My sense is that since many of my Advertisements are asset economy pieces (PAD Campaign, Launch Campaign, Adonis Campaign), that pushes toward a long-term glacier style game. The problem, of course, is that NBN ice is not really super good at building sturdy remotes.

On the other hand, the Spark ability is good at slowing the runner down in the early game but usually not super strong in the late game, so perhaps the better approach would be to try to construct some sort of Rush deck. If you do that, though, then the drip economy probably need to be replaced with burst economy, and you lose triggers for the ID ability.

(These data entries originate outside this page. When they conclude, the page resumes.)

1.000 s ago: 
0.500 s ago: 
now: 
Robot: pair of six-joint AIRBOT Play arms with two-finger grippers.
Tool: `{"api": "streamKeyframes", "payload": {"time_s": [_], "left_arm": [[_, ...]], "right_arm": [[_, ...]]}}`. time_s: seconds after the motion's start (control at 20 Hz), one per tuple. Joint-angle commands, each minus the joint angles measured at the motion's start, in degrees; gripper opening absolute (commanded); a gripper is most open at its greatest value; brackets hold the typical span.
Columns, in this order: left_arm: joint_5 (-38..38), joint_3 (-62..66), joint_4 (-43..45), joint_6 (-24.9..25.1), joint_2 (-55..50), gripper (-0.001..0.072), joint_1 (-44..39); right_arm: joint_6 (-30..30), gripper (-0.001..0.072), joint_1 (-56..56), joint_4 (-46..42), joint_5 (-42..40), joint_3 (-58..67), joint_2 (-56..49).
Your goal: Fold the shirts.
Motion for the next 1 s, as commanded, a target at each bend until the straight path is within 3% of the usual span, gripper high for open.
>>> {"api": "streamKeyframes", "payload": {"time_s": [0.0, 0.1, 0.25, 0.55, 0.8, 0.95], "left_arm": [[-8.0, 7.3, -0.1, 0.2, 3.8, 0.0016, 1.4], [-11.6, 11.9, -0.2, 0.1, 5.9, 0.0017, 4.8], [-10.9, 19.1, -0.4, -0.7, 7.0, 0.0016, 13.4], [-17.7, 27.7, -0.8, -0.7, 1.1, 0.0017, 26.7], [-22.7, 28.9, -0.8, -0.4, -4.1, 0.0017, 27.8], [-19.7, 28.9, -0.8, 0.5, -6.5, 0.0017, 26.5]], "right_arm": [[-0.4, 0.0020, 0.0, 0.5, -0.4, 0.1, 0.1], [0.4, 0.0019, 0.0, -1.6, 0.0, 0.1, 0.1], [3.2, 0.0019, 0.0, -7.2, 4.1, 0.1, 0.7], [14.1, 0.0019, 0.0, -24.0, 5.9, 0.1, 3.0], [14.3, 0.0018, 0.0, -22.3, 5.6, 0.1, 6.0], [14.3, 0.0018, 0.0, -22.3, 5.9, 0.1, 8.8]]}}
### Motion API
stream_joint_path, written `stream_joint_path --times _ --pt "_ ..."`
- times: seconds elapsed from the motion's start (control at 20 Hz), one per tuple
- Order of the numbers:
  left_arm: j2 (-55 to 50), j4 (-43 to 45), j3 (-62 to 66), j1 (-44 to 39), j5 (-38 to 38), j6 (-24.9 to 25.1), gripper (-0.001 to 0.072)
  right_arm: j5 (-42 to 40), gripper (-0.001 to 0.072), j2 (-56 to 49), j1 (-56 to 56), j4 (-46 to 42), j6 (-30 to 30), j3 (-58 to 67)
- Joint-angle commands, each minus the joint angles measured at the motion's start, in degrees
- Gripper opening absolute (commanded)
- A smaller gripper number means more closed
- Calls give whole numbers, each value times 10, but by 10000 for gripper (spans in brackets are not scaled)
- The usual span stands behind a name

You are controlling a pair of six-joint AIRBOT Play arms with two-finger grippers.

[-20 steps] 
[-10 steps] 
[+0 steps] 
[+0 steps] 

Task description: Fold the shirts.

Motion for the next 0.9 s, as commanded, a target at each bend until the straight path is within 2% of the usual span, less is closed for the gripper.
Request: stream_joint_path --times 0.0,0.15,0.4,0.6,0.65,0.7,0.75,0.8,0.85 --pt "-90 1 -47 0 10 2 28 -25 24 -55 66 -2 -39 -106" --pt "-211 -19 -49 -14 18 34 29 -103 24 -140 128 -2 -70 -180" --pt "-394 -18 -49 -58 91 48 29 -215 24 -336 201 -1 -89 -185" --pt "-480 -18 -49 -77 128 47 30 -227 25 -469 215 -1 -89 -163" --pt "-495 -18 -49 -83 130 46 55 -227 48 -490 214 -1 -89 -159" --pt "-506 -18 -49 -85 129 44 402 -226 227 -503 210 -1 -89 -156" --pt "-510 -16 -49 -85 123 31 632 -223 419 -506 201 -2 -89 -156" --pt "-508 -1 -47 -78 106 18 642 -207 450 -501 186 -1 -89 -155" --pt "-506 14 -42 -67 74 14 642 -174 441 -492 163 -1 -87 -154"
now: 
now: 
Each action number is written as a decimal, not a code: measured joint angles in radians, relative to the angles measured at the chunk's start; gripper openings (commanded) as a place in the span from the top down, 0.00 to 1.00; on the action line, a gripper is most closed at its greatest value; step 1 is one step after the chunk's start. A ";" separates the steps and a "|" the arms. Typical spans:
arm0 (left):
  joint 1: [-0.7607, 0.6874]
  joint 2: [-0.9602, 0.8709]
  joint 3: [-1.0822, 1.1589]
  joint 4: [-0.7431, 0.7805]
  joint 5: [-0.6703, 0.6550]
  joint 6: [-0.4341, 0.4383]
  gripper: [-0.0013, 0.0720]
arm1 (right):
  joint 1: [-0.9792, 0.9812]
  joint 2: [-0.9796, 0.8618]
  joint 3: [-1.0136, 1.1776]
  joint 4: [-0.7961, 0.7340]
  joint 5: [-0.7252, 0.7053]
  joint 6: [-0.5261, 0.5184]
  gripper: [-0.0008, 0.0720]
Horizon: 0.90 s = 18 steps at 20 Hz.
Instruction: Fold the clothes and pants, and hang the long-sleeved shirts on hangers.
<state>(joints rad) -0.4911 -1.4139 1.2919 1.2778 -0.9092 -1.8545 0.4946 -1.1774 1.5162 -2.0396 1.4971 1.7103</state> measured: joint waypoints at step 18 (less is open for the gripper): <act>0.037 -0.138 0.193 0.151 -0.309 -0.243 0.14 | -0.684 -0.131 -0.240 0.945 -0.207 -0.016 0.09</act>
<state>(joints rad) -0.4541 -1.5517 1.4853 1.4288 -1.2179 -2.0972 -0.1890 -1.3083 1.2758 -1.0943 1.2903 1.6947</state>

I’m not sure what the right answer is. I appreciate the article, though, for giving me some categories to think with.

Spark is in a bit of a tough spot right now because Runner economies are way overpowered on Temujin Contract right now.

Worse, Nexus Kate and some other Shapers are running Magnum Opus economy, which does not care about going to 0 credits.

It is really hard to get a runner broke, and even harder to get them to stay there. It is really hard to get the Spark ID to carry its weight in the current competitive environment.

So, all that said, when I played Spark I really liked Pop-up Window/Special Offer, Product Placement, Reversed Accounts, and Rebranding Team. If you do go the rebranding Team route, Ad Blitz is a lot of fun to pull back some Reversed Accounts. Also, getting Special Offers and/or Pop-up back from the Blitz is fun too.

I don’t think it will win you any tournaments, but if you’re just playing Spark for some fun, those were some things I had luck with.

Also, Launch Campaign is a bit of a quicker advertisement to get you some credits more quickly.

I think the problem with Spark right now is it’s not controlling the message. CTM is just so oppressive compared to anything you can do with Spark.